Assigned task
If a line of the records contains the string "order", copy it out.

The data
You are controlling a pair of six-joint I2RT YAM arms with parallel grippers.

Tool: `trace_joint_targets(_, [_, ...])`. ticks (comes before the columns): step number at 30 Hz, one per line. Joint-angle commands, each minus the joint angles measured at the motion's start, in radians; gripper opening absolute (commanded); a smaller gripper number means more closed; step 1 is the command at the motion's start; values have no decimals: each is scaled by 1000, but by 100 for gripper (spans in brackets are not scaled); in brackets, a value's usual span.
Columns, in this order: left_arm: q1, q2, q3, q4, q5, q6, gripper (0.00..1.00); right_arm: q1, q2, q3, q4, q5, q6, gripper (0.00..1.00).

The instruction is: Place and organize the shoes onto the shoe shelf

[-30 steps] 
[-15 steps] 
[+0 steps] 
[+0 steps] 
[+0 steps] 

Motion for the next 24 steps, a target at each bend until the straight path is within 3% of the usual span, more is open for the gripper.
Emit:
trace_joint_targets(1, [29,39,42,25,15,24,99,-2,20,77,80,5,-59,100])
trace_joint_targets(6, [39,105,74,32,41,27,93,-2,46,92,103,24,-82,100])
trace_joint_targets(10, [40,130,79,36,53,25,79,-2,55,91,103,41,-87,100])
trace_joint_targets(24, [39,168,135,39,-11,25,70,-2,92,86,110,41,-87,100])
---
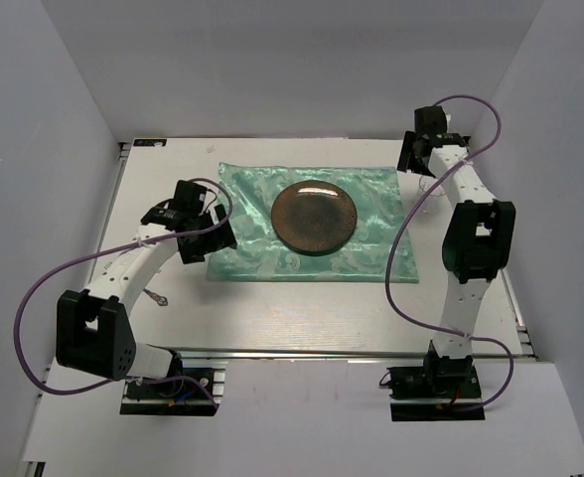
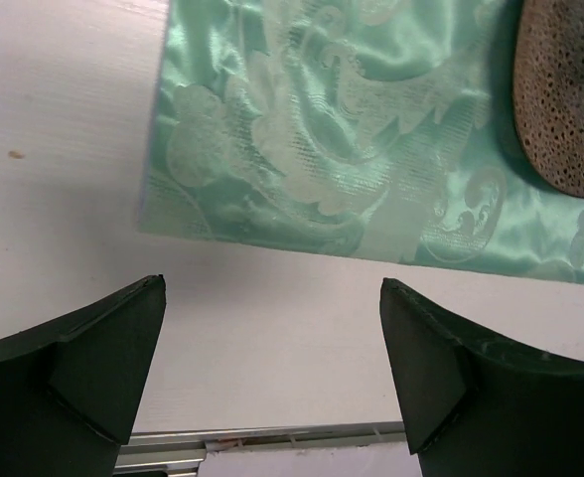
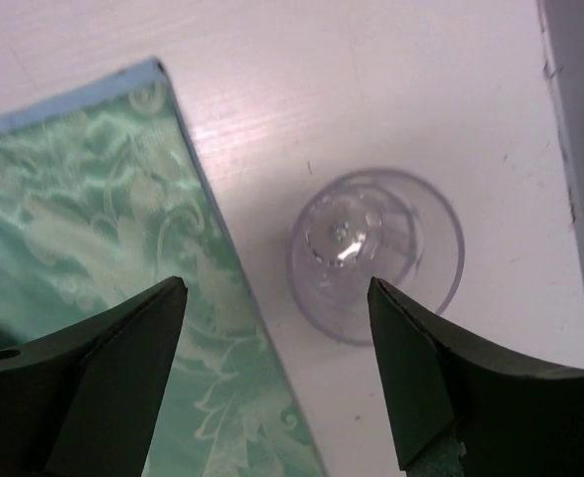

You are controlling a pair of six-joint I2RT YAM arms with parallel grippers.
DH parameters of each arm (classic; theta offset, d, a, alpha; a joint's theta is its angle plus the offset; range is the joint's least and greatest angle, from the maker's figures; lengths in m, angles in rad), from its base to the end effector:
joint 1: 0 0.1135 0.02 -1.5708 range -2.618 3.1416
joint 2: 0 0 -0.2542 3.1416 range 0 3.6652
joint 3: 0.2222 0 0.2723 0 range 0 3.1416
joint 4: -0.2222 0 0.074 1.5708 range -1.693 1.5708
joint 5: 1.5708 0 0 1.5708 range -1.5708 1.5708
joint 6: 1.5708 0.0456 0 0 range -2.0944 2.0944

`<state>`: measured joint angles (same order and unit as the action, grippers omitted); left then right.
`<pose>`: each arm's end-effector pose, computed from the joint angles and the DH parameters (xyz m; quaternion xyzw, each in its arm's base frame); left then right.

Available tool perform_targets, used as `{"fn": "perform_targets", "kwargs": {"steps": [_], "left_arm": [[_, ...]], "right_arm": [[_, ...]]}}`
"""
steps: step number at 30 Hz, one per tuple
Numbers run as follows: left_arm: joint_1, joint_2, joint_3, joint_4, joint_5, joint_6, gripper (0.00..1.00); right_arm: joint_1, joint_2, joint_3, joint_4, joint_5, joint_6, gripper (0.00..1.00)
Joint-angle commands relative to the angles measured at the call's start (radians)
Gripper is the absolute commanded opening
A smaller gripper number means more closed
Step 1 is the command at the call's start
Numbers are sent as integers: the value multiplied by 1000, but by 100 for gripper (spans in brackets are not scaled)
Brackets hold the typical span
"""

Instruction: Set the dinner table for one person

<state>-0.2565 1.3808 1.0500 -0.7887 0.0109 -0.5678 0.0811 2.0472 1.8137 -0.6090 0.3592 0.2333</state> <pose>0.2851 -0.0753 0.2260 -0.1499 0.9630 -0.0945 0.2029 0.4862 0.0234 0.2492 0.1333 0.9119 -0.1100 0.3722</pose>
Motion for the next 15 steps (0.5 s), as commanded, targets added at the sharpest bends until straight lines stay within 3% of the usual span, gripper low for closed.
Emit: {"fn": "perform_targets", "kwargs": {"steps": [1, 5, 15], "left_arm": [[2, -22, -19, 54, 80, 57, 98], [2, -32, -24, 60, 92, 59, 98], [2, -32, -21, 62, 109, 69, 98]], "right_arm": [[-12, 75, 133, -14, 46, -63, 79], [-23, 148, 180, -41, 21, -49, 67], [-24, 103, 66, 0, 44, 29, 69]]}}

Response box
Columns, in this order: left_arm: q1, q2, q3, q4, q5, q6, gripper (0.00..1.00); right_arm: q1, q2, q3, q4, q5, q6, gripper (0.00..1.00).
`<state>`: measured joint angles (same order and unit as the action, grippers omitted); left then right.

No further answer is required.